Simon Jenkins at The Guardian: Ed Miliband would let a turbine farm destroy Brontë country
Simon Jenkins at The Guardian has just written about the campaign next door in Yorkshire to save Walshaw Moor from the Calderdale Energy Park:
Ed Miliband would let a turbine farm destroy Brontë country. We need net zero, but at what cost?
He sums it up pretty well with this quote:
I cannot think of any British government for half a century that would have dreamed of destroying this place. Yet the energy secretary, Ed Miliband, apparently wants to do so, with the largest onshore windfarm in England, the Calderdale Energy Park. He clearly regards this unique landscape as the perfect spot for 41 giant wind turbines, each no less than 200m tall. Their height would top Blackpool Tower by 40m.

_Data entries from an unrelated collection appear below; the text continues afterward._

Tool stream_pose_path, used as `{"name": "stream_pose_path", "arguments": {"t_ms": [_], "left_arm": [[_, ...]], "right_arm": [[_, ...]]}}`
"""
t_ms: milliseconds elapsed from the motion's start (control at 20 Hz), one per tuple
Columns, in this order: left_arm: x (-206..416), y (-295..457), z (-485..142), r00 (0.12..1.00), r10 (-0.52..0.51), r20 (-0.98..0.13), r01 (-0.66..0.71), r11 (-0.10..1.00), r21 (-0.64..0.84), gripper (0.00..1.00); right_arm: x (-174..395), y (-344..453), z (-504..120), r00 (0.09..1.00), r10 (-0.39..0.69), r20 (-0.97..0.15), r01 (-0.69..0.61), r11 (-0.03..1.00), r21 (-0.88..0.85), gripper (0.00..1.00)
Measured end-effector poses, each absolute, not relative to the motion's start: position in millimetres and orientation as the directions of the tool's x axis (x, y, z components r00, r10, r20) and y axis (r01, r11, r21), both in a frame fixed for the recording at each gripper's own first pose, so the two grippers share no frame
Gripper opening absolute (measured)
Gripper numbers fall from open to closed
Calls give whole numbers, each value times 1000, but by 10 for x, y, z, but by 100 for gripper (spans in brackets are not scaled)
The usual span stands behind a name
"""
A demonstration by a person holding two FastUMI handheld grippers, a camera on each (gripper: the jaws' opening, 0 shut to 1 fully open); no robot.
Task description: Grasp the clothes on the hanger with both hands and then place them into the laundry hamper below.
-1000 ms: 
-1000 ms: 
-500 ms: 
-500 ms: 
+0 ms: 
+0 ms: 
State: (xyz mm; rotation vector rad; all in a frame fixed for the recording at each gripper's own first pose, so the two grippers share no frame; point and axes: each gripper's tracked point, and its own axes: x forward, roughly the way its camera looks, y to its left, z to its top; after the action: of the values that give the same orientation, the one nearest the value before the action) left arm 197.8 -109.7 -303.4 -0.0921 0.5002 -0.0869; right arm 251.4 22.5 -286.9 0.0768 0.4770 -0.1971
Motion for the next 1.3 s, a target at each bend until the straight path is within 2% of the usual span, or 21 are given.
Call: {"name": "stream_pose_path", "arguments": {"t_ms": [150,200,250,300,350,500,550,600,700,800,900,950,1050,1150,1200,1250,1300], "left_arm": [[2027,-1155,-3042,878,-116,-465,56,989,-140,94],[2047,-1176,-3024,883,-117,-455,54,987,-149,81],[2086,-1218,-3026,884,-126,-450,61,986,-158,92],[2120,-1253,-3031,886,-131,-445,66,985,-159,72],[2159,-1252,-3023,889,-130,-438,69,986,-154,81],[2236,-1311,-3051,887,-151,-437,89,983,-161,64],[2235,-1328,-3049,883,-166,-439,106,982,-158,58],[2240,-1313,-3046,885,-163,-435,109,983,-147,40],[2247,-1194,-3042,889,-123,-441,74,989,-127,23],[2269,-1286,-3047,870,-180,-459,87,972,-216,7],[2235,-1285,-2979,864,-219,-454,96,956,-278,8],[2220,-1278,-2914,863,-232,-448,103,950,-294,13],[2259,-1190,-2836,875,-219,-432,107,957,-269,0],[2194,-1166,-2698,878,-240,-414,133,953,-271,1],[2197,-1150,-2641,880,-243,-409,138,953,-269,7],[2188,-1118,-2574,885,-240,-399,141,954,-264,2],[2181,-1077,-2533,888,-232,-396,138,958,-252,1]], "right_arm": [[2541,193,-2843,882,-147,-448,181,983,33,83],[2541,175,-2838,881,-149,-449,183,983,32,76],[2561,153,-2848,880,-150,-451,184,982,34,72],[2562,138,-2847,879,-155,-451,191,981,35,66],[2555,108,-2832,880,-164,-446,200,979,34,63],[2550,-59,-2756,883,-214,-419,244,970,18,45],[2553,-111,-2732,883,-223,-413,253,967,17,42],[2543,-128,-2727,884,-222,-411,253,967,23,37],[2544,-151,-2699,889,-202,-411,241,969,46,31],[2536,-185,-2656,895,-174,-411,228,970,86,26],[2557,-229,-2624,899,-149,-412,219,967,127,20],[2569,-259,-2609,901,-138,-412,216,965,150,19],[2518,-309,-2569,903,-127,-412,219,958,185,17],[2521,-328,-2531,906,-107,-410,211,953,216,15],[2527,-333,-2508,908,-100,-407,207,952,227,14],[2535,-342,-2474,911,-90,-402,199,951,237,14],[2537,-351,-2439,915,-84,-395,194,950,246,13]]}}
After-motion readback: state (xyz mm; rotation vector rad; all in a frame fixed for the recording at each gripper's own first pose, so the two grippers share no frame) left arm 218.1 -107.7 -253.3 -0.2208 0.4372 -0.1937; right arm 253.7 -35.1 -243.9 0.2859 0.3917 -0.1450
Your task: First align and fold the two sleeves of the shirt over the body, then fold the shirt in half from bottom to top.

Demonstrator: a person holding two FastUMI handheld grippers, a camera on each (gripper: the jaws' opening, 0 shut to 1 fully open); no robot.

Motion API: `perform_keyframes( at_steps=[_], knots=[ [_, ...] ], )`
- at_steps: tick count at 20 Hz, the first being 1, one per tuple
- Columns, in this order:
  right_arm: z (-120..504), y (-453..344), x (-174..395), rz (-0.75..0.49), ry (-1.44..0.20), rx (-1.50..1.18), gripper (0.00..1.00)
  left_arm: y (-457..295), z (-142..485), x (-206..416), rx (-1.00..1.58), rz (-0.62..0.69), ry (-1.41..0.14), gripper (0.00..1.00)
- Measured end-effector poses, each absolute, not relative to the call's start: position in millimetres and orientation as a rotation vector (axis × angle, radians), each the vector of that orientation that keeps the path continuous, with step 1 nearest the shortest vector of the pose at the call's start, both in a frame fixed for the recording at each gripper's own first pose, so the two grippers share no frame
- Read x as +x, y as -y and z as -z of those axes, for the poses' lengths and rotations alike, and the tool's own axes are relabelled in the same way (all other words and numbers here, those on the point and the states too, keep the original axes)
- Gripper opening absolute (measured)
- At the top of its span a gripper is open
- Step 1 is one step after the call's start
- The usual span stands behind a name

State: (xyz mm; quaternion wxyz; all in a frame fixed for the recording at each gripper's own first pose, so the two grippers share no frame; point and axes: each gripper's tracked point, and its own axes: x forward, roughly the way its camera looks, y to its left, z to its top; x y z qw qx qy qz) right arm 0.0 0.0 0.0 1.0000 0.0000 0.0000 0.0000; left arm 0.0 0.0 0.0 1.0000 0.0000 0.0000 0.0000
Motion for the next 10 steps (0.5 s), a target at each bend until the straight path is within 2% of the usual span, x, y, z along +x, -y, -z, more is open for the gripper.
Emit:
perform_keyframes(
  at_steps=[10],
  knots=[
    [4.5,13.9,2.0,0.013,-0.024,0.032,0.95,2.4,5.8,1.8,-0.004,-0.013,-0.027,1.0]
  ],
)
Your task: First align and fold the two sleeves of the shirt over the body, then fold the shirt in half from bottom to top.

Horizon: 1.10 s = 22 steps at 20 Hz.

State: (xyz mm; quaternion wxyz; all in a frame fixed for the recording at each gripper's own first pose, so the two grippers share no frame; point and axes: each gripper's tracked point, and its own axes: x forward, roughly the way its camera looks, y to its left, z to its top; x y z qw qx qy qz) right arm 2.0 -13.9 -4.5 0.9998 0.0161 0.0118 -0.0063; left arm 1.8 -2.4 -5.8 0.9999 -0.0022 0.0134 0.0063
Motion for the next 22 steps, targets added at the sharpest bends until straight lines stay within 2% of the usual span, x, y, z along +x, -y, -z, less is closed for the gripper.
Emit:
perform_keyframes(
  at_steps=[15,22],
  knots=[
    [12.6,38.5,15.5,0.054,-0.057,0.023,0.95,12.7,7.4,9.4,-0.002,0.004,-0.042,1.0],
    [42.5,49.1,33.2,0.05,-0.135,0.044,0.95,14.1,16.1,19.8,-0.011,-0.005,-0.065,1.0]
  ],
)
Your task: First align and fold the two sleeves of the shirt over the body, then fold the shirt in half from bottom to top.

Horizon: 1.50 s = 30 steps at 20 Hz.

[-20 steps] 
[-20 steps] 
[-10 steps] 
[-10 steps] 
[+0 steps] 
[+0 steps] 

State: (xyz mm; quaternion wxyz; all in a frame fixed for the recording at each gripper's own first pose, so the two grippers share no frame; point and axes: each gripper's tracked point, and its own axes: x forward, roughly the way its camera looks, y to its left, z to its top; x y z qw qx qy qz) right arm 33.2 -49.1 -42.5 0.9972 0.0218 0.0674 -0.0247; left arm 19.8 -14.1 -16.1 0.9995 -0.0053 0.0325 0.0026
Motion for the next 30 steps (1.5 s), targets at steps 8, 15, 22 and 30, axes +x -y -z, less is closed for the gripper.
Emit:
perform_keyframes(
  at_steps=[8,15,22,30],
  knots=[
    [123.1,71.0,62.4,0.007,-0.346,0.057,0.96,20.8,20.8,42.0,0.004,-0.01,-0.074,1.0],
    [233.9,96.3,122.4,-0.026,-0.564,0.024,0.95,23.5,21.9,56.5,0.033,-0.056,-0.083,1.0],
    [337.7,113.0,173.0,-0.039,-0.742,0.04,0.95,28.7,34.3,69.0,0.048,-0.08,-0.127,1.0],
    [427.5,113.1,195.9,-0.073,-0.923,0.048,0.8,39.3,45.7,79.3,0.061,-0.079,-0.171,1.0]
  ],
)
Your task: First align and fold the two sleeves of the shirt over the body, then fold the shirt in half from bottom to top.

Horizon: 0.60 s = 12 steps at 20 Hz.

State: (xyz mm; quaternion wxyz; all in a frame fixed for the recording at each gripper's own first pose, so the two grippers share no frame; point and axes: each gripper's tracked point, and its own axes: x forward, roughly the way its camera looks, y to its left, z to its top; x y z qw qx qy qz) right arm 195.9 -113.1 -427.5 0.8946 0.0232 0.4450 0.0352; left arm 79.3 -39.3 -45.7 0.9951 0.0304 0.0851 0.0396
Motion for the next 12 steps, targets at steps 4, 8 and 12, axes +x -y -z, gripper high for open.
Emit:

It comes to something when The Guardian is arguing against a wind farm. They must realise that Ed Miliband’s ambitions would have many more areas of the country plastered with them. For them to be even partially effective they need to be in windy areas. There just aren’t that many to go round in the UK which is why we see them being built in remote parts of Scotland where there is no grid infrastructure and few customers. Therefore, onshore wind farms will inevitably damage large parts of our beautiful countryside, destroying our heritage and timeless views forever. The recent Planning and Infrastructure Bill changes will just reinforce this desecration by giving the green light to wind farms on our irreplaceable peat and blanket bog moorland.
As an aside: it’s interesting to see the cynical naming used by the developer, a Saudi Arabian company. So we now have an Energy Park rather than a Wind Farm, makes it all sound very recreational, the sort of place you might have a nice day out at.